El inspector bebió para seguir escuchando; Armando Lopategui, para seguir relatando.
—Mi infancia fue normal a pesar de que mi aspecto físico no lo era. En aquellos tiempos, se pensaba que todos los niños albinos éramos hijos de oficiales alemanes y de zorras colaboracionistas, así que mi padre me preparó desde muy temprana edad para que pudiera defenderme por mí mismo. Cuando llegaba de la fábrica, me enseñaba a pelear, a cocinar, a leer y a escribir en castellano. Sus clases siempre empezaban con la frase «Uno no sabe quién es si no sabe de dónde proviene». A diferencia de lo que ocurría con la mayoría de los chicos de mi edad, mi padre no me hacía trabajar, pero me exigía mucho con los estudios. Si no estaba entre los primeros de la clase, me lo hacía pagar caro, créeme. Vivimos con muchas limitaciones, pero tengo recuerdos felices en general. Hasta que ocurrió el hecho que marcó mi vida; nuestras vidas —corrigió.

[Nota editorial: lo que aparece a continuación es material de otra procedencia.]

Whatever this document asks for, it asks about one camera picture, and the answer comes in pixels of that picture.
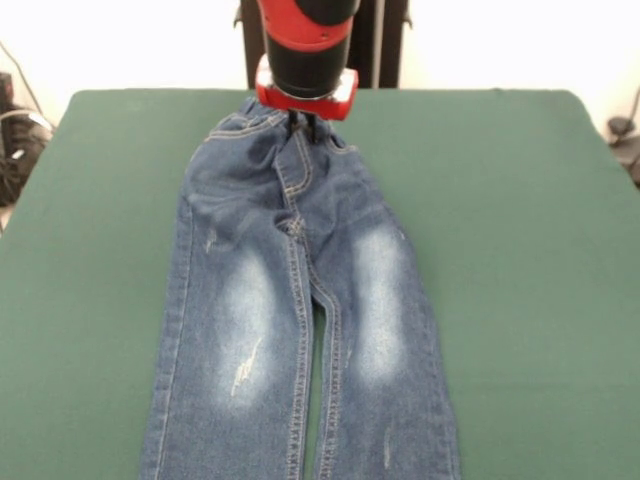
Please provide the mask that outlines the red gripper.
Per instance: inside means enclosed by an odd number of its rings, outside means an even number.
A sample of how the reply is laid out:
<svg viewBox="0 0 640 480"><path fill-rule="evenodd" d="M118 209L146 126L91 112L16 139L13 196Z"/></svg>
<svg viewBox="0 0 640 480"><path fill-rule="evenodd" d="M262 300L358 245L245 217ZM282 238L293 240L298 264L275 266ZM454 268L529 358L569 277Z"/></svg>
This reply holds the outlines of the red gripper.
<svg viewBox="0 0 640 480"><path fill-rule="evenodd" d="M258 100L268 107L282 111L288 110L286 124L288 136L292 136L298 128L298 112L307 113L305 118L311 141L319 140L317 116L332 121L344 121L348 117L358 85L358 72L345 68L339 77L336 89L327 96L303 99L288 95L276 86L266 54L260 58L255 75Z"/></svg>

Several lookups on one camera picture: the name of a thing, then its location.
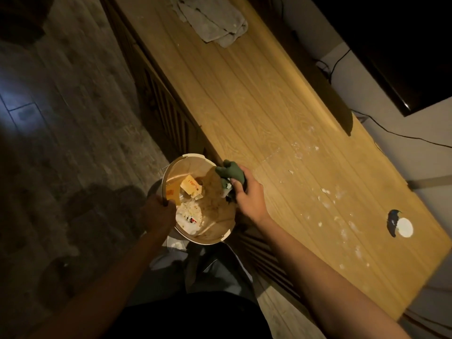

Carapocha endureció el semblante e hizo un pequeño receso para humedecerse la garganta antes de continuar:
—Yo tenía quince años, mi hermana Yelena acababa de cumplir los diecinueve y tenía un novio, Anatoliy, al que veía a escondidas de mi padre. Mi madre y yo lo sabíamos, pero nunca le dijimos nada. A mi padre no le gustó el día que se lo presentó formalmente; alegó que tenía algo muy raro en la mirada, y pidió a Yelena, con su particular estilo, que no volviera a verle. Mi hermana, lógicamente, no le hizo caso. Una noche, pasadas solo unas semanas de la advertencia de mi padre, mi hermana no regresó. Tardaron más de un mes en localizar su cadáver en el jardín del novio junto a los de otras tres chicas.
—Joder —masculló.
—El tal Anatoliy, cuyo verdadero nombre era Kostantin Bogdanovich Goludev, fue condenado a la pena capital y ejecutado. Mi padre nunca volvió a ser el mismo; apenas hablaba y se fue extinguiendo poco a poco, aunque duró el tiempo suficiente como para ver morir de cáncer a mi madre, tan solo dos años después de aquello. Yo era muy buen estudiante, y tratar de entender el porqué del comportamiento humano fue lo que me empujó a matricularme en 1971 en la Facultad de Psicología de la Universidad Estatal de Moscú M. V. Lomonósov que, en aquellos tiempos, estaba dirigida por el decano Alekséi Leóntiev, una eminencia. Desde el primer día, me entregué con ahínco a mis estudios e investigaciones, y llegué a ser el primero de mi clase. Así, llamé la atención del KGB que, inmerso en un proceso de cambio, había puesto toda su atención en reclutar carne fresca en las universidades. Sobre todo, se interesaron por los jóvenes brillantes sin mucho que perder, como era mi caso. Transcurridos tres años de duro entrenamiento militar, estudios y adoctrinamiento, ya me había ganado una nueva familia con nuevos padres y hermanos a los cuales ya no podría renunciar.